We tend not to think of ourselves as where we sit on a spectrum as we only have the version from inside our heads to go on but we can usually have some idea of our tendency and readiness to feeling negative emotions. We can notice those who seem to take everything in their stride and those who seem to go desperately and continuously searching for things to worry about and consider which end of this spectrum we might be closer to.

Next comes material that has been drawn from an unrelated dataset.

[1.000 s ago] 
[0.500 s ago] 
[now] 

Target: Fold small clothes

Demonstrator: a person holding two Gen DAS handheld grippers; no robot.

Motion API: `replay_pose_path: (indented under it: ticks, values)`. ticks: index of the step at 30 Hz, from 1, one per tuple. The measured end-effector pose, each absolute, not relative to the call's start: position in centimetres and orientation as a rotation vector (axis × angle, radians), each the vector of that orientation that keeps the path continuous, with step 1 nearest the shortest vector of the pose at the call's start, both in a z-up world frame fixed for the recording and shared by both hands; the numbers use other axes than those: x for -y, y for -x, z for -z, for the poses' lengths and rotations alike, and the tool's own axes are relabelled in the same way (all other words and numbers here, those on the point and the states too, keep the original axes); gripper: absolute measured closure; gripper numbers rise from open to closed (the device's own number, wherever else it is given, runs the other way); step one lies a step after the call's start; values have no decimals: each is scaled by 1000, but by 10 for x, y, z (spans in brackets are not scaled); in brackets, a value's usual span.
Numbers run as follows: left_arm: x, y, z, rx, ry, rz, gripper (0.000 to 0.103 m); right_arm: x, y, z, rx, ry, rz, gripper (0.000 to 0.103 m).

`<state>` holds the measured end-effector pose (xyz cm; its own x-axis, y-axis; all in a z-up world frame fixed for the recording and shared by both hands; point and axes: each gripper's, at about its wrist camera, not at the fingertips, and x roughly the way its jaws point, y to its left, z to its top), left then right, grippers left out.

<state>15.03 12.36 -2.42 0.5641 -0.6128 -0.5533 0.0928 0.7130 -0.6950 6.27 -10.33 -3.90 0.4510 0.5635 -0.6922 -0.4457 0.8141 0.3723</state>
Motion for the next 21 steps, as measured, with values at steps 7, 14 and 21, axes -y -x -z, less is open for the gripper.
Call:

We can also develop a blind spot to our neuroticism – especially if we have received the message that negative emotions are ‘bad’. I will use my poor mum as an example. She always used to describe herself as ‘laid back’ and in the main, she could be, However, once she encountered a trigger, she would descend into a ball of neurosis it was hard to observe. But she’d still describe herself as ‘laid back’ even after an ‘episode’. Maybe this was an extreme case of denial but I could see we might not want to identify as a ‘worrier’ or prone to negative emotions if we have been chastened when we expressed such feelings.

Optimistically, though, I do think we can become less neurotic through developing our emotional intelligence! The process of improving emotional intelligence by increasing our ability to observe ourselves with some degree of detachment so we are not in our thoughts and emotions so much as an onlooker, is bound to reduce levels of neuroticism in the long run. The increased self-awareness that developing emotional intelligence brings, allows us to assess situations more objectively without all the ‘conditioned’ and unconscious denials and distortions we can taint our ‘reality’ with. And what is worry but a tendency to believe our exaggerated overthinking without being able to step outside it for a healthier perspective!

So if you’re high in neuroticism -you know what it would be wise to do!